When the Aryans who were northern nomads entered India, and they had the origin of the Indo-European speaking people who had inhabited Siberian and the Steppes of Asia (William, 2009). These pastoralists kept on moving from place to place in search of better pasture and this way they would adapt to the cultures of the people and social groups who lived in the areas they visited temporarily. For the Aryans, they abandoned their pastoral life and decided to embrace agriculture which was the main economic activity in the geographic area that they had gone to settle.
Following the Aramaic script from the Middle East, the Aryans also developed their writing skills and were able to transcribe the legends which had been passed on from one generation to the other (William, 2009). The Aryans represented the Asian community and they had a chief leader who was known as Raja and was assisted by a number of elders. The Chief was supposed to protect his people and they were believed to have the same power as the gods.
The Indian community had its chiefs being transformed to be maharajas
This leader did not hold absolute power over to pass ruling to the people like the Raja had. According to the Indian law, there were some laws that had been set and had to be followed called the dharma and this was mainly for the Indian society. Due to the clash of the Asian and Indian cultures, there was the introduction of the hierarchy divisions of societal classes based on the functions assigned to each class. The Aryans who were light-skinned belonged to one class which implied that they were from the high status while the other group was for the dark-skinned who were associated with being poor.

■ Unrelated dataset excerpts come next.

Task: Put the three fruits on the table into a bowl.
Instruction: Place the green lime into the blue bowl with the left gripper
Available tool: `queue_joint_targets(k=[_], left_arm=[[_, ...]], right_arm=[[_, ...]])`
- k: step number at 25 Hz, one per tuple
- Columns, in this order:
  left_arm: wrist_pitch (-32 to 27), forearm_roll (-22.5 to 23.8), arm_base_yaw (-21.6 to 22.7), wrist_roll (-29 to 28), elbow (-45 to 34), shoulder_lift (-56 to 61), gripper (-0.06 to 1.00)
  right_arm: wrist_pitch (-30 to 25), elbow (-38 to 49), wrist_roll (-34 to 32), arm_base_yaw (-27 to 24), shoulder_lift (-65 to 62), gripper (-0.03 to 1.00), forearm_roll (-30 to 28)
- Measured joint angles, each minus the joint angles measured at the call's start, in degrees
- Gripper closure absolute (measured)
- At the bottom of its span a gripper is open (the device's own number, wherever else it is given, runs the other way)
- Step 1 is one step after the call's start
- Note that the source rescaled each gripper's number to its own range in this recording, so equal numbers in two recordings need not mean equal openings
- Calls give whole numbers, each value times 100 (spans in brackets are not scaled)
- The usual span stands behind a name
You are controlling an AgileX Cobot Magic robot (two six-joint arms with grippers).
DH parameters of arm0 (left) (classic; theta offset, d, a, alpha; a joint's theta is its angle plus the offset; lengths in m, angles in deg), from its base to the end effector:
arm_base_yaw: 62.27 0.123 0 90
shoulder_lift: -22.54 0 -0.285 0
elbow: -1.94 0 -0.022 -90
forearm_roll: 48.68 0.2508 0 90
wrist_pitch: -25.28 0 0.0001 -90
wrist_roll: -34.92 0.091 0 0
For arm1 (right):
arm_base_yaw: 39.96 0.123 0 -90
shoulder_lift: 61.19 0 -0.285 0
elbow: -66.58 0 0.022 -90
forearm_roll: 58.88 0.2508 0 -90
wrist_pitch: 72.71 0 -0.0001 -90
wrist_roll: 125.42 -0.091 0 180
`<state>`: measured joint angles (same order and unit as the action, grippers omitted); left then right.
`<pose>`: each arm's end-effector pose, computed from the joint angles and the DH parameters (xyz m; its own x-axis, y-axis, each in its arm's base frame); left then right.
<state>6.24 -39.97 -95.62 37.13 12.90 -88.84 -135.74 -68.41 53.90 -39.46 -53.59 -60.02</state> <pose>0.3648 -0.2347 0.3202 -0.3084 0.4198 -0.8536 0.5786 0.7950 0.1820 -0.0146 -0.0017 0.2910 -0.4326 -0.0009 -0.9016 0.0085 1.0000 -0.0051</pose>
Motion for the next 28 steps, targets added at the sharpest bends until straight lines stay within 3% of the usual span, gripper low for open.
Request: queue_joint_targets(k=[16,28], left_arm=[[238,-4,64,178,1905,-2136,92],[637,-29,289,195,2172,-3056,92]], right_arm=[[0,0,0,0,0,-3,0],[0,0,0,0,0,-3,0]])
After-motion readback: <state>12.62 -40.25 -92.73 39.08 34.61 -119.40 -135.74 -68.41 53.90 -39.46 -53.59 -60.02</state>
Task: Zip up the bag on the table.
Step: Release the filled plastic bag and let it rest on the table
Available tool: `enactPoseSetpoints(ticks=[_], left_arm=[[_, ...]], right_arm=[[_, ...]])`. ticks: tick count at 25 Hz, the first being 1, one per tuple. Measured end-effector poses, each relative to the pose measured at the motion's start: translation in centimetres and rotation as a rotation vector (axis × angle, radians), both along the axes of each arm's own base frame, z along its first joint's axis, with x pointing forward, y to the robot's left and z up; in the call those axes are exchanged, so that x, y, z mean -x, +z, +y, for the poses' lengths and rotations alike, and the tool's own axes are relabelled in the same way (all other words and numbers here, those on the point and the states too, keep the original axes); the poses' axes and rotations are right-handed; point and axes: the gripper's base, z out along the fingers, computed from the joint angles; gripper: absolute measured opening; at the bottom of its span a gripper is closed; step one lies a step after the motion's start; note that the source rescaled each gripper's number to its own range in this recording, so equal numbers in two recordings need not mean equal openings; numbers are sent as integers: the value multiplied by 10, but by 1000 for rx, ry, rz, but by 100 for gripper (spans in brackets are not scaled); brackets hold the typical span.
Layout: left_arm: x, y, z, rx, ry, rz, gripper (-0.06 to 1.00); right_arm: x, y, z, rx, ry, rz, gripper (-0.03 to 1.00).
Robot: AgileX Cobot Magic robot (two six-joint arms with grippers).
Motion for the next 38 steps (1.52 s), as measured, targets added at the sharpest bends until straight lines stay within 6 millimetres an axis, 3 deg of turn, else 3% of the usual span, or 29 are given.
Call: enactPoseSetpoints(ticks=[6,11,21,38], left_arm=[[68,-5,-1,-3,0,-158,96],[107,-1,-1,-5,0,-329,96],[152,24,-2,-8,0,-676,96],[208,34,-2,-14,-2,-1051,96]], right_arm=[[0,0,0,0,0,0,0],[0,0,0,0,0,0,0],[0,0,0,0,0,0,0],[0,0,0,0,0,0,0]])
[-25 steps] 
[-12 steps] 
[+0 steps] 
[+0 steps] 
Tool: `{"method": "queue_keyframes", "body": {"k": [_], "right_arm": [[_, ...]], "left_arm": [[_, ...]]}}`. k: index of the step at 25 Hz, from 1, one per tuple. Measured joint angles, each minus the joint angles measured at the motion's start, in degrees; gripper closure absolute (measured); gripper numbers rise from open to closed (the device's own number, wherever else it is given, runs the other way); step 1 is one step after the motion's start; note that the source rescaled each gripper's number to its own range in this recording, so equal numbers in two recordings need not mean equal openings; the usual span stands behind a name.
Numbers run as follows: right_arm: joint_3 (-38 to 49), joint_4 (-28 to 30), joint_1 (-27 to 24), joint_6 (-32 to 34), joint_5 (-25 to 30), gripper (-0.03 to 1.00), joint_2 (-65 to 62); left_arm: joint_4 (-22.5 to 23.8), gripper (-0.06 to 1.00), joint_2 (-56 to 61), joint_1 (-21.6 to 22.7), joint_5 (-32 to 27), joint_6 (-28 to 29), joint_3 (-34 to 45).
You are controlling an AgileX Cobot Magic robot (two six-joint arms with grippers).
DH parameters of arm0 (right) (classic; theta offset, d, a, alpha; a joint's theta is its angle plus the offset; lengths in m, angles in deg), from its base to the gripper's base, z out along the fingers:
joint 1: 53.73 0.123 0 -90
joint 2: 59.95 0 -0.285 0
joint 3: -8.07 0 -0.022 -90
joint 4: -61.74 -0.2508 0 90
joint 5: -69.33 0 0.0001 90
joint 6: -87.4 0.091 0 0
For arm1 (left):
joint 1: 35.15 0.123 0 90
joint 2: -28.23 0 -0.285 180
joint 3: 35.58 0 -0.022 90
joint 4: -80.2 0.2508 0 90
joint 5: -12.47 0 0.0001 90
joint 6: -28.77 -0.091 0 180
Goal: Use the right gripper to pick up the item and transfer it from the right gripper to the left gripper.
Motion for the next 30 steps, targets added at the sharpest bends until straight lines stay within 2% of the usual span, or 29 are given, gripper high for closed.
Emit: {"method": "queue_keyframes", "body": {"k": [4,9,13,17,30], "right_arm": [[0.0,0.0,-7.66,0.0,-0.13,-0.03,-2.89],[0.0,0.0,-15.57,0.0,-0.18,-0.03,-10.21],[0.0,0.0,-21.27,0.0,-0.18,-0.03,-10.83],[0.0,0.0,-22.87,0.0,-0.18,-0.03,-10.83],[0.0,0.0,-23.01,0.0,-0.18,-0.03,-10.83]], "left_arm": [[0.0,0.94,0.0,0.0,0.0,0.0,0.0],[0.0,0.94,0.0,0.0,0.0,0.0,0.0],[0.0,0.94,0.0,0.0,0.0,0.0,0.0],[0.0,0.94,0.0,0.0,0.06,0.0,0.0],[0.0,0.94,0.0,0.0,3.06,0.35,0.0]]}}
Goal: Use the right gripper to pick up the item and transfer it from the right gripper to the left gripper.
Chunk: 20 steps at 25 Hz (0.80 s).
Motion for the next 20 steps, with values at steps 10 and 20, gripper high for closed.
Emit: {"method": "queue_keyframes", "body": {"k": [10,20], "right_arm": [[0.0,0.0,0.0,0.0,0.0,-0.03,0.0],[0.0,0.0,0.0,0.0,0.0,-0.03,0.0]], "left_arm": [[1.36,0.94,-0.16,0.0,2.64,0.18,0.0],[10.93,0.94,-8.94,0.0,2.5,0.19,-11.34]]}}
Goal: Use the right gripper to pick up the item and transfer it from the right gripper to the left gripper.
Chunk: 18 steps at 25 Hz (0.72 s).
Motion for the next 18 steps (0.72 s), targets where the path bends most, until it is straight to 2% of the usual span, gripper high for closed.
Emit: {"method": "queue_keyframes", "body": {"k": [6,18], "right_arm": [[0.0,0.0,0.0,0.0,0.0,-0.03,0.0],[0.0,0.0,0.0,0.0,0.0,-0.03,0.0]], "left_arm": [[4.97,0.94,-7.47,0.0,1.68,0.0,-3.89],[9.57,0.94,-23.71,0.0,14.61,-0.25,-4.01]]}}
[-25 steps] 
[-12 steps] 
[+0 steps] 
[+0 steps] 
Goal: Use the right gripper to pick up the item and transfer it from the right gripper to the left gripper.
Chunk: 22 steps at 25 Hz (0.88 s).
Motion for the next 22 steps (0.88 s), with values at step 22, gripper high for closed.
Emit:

The color division was a physical manifestation of how the economy had led to social classifications. The class systems developed in India because there mainly provided an identity for individuals in a highly hierarchy society which meant that though one could be ranked lowly (William, 2009), there was still some criteria that would enable others to be ranked even lowered than them. This always provided for some social stability which helped the country which was mostly politically unstable. This element was mostly lacking in the Asian and other societies and this is why the classes were not appreciated.
Finally, there is a major difference between the Jati and the Varna class systems. The Varna was the Indian classes which were also known as the castes and were mainly divided into five classes. The top two were the Brahmins and the Brahmans followed by the Vaisya, Sundras and the Pariahs (William 2009). On the other hand, the Jati was characterized by a specific kinship group that lived in a specific area and carried out specific functions, with no indication of strict class distinctions.